HW: Of all the reviews and comments about your books, what was the strangest? The meanest? The nicest? The most perceptive?
BC: The strangest: This was a comment about me and the reviewer wrote something to the effect that I was either a super-talented writer with an immense imagination or one sick puppy. I think that’s open to debate. The meanest: From those [expletive deleted] at Kirkus. Now, keep in mind, this is my first taste of reviews and the reviewer absolutely savaged my book. It was so mean it was funny... although I didn’t see the humor for some time. The review ended, “Sadly, a sequel is in the works.” The nicest: That’s hard to choose from. I particularly loved the review for Locked Doors that appeared in the Winston-Salem Journal. The reviewer wrote, and this is my favorite quote thus far, “If you don’t think you’ll enjoy seeing how Crouch makes the torture and disembowelment of innocent women, children and even lax store employees into a thing of poetic beauty, maybe you should go watch Sponge Bob.” The most perceptive: The reviews that recognize that I’m trying to make a serious exploration of the human psyche, the nature of evil, and man’s depravity are the ones that please me the most.
HW: Do you strive for realism in you
r writing, or do you try more to entertain?
BC: First and foremost, I want to entertain. I want the reader to close the book thinking, “that was a helluva story.” Beyond that, I do strive for realism. I want the reader to identify with my characters’ emotions, whether it’s fear, sadness, or happiness. The places I write about, from the Yukon to the Outer Banks to the Colorado mountains are rendered accurately, and that’s very important to me, because I want the reader to have the benefit of visiting these beautiful places in my books.
HW: The villain in Locked Doors seems almost a force of nature, cunning, instinctively brilliant when it comes to creating mayhem. Do you worry that readers might write him off as unrealistic?

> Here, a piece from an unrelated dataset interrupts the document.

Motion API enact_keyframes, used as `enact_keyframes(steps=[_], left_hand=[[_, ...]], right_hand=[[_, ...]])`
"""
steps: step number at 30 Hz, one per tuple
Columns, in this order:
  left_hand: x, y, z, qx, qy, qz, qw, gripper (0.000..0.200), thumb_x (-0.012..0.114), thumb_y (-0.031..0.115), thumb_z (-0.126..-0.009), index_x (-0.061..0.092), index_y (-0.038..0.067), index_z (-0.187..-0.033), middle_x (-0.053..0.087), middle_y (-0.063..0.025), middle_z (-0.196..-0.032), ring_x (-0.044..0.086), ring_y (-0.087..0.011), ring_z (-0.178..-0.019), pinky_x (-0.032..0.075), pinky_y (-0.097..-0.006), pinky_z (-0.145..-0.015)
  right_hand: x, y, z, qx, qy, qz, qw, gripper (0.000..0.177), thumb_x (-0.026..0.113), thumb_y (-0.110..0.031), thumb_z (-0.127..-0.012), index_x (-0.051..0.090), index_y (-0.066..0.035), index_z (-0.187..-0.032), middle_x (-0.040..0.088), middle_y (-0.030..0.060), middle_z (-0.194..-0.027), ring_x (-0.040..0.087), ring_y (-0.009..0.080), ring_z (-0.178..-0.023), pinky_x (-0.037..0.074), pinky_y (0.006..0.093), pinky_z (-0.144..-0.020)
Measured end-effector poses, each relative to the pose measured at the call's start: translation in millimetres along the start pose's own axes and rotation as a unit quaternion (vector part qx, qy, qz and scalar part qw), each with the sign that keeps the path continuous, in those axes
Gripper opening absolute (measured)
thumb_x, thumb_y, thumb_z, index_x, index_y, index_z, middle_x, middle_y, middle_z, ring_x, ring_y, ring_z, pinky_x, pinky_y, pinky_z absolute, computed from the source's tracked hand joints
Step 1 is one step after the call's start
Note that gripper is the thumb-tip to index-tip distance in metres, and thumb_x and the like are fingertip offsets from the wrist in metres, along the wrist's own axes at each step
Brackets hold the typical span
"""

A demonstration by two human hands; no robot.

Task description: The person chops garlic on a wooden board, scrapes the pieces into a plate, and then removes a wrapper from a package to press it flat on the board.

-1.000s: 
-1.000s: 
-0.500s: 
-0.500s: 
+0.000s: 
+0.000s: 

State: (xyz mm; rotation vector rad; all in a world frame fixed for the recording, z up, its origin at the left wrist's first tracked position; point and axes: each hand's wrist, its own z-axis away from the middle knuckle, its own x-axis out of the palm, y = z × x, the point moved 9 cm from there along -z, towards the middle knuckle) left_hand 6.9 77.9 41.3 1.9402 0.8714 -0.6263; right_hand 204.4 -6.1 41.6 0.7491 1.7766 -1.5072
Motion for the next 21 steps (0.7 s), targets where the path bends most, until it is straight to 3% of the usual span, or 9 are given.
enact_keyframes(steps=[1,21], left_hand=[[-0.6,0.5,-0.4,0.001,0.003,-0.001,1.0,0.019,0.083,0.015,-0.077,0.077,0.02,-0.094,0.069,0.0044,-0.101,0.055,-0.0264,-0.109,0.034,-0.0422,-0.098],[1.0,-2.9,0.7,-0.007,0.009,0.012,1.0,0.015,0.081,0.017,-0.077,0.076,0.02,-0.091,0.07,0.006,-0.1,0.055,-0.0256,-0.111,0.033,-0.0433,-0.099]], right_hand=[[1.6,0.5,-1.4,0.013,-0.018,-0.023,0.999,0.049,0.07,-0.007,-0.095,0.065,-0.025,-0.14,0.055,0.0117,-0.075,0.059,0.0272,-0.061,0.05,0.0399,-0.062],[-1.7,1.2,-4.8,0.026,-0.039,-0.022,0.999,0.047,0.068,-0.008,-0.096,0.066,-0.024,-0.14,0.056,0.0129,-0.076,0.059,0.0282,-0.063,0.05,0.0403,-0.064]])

BC: I decided to approach Luther Kite a little differently than my bad guy, Orson Thomas, in Desert Places. In the first book, I tried to humanize Orson, to gin up sympathy by explaining what happened in his childhood to turn him into this monster. With Luther et al., I made a conscious decision not to delve into any of that, and for this reason I think he comes off as almost mythic, larger than life, maybe with even a tinge of the supernatural. I don’t worry that readers will find him unrealistic, because I didn’t try to make him like your typical realistic humdrum villain. What I want is for readers to fear him.
HW: What’s the most important thing a book has to do to keep YOUR attention?

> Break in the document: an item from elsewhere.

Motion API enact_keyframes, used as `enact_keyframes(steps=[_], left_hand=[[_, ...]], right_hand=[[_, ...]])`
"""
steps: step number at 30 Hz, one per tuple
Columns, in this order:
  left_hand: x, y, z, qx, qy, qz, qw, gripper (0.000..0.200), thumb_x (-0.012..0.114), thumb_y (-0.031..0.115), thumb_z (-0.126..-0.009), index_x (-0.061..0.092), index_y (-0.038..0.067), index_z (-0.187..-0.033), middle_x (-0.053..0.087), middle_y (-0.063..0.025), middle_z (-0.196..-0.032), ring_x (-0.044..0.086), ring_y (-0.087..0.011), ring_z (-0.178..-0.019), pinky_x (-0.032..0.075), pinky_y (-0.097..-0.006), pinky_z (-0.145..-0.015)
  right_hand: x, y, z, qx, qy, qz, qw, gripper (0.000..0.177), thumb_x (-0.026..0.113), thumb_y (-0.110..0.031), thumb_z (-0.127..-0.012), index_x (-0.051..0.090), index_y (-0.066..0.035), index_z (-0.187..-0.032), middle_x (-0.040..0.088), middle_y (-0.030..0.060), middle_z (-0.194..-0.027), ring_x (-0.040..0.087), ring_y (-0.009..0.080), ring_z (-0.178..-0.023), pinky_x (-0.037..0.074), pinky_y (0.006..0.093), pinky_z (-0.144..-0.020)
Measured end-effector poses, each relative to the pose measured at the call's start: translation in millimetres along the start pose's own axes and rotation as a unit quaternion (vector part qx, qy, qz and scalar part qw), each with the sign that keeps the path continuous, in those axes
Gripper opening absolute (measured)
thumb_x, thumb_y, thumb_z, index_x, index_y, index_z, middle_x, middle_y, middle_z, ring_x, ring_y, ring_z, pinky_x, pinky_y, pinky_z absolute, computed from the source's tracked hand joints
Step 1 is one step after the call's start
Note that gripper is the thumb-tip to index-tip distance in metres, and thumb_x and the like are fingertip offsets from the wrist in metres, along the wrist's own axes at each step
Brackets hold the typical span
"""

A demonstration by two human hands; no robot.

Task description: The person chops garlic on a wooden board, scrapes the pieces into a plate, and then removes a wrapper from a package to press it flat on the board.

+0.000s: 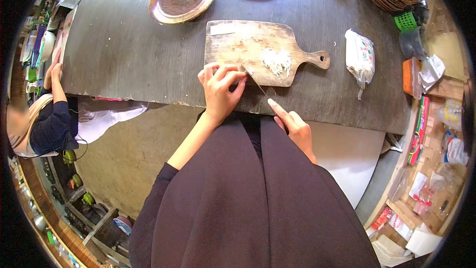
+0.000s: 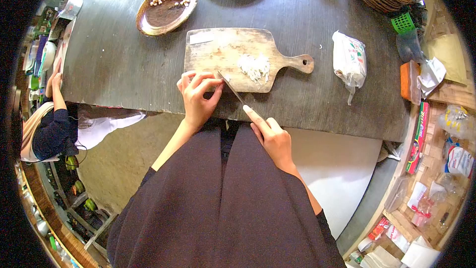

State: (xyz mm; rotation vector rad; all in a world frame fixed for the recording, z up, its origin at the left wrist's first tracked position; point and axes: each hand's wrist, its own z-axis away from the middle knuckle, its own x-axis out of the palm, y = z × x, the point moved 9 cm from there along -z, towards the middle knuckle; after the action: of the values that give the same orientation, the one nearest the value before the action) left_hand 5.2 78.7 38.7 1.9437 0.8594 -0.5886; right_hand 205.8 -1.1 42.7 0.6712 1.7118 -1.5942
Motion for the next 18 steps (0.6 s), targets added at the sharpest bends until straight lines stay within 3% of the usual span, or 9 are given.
enact_keyframes(steps=[2,4,18], left_hand=[[-1.5,-1.1,-0.2,-0.003,0.001,-0.003,1.0,0.015,0.081,0.017,-0.077,0.076,0.02,-0.091,0.07,0.0061,-0.1,0.055,-0.0256,-0.111,0.033,-0.0433,-0.099],[-0.6,-0.7,-0.3,0.0,-0.003,0.003,1.0,0.014,0.081,0.018,-0.078,0.076,0.02,-0.09,0.07,0.0061,-0.1,0.055,-0.0258,-0.111,0.033,-0.0432,-0.098],[-2.5,-0.5,-0.5,-0.001,0.0,-0.003,1.0,0.013,0.081,0.018,-0.078,0.076,0.02,-0.089,0.07,0.0058,-0.099,0.056,-0.0254,-0.11,0.033,-0.043,-0.098]], right_hand=[[3.2,3.5,0.6,-0.004,-0.002,-0.003,1.0,0.047,0.068,-0.008,-0.096,0.066,-0.024,-0.14,0.056,0.0127,-0.076,0.058,0.028,-0.063,0.05,0.0402,-0.064],[-1.0,6.0,6.4,-0.05,0.057,0.013,0.997,0.05,0.073,-0.023,-0.095,0.063,-0.038,-0.142,0.048,0.0049,-0.072,0.057,0.0249,-0.054,0.052,0.039,-0.053],[-1.0,2.2,8.1,-0.034,0.038,0.04,0.998,0.053,0.073,-0.025,-0.095,0.06,-0.04,-0.144,0.05,0.005,-0.073,0.059,0.0256,-0.055,0.053,0.04,-0.054]])
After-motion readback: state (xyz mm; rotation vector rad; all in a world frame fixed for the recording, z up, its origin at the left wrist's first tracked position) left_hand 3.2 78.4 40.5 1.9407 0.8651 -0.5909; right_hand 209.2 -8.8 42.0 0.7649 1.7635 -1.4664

BC: It’s actually very simple... a great story told through great writing. I don’t care if it’s western, horror, thriller, historical, romance, or literary. I just want to know that I’m in the hands of someone who knows what they’re doing.
HW: Who are your literary heroes?
BC: I grew up on southern writers -- Walker Percy, Pat Conroy -- the fantasy of C.S. Lewis and J.R.R. Tolkien. In college I discovered Thomas Harris, Dennis Lehane, James Lee Burke, Caleb Carr, and my favorite writer, Cormac McCarthy. McCarthy just blows me away. His prose is so rich. He is unlike anyone else out there today. His 1985 novel, Blood Meridian, in my opinion, is the greatest horror novel ever written.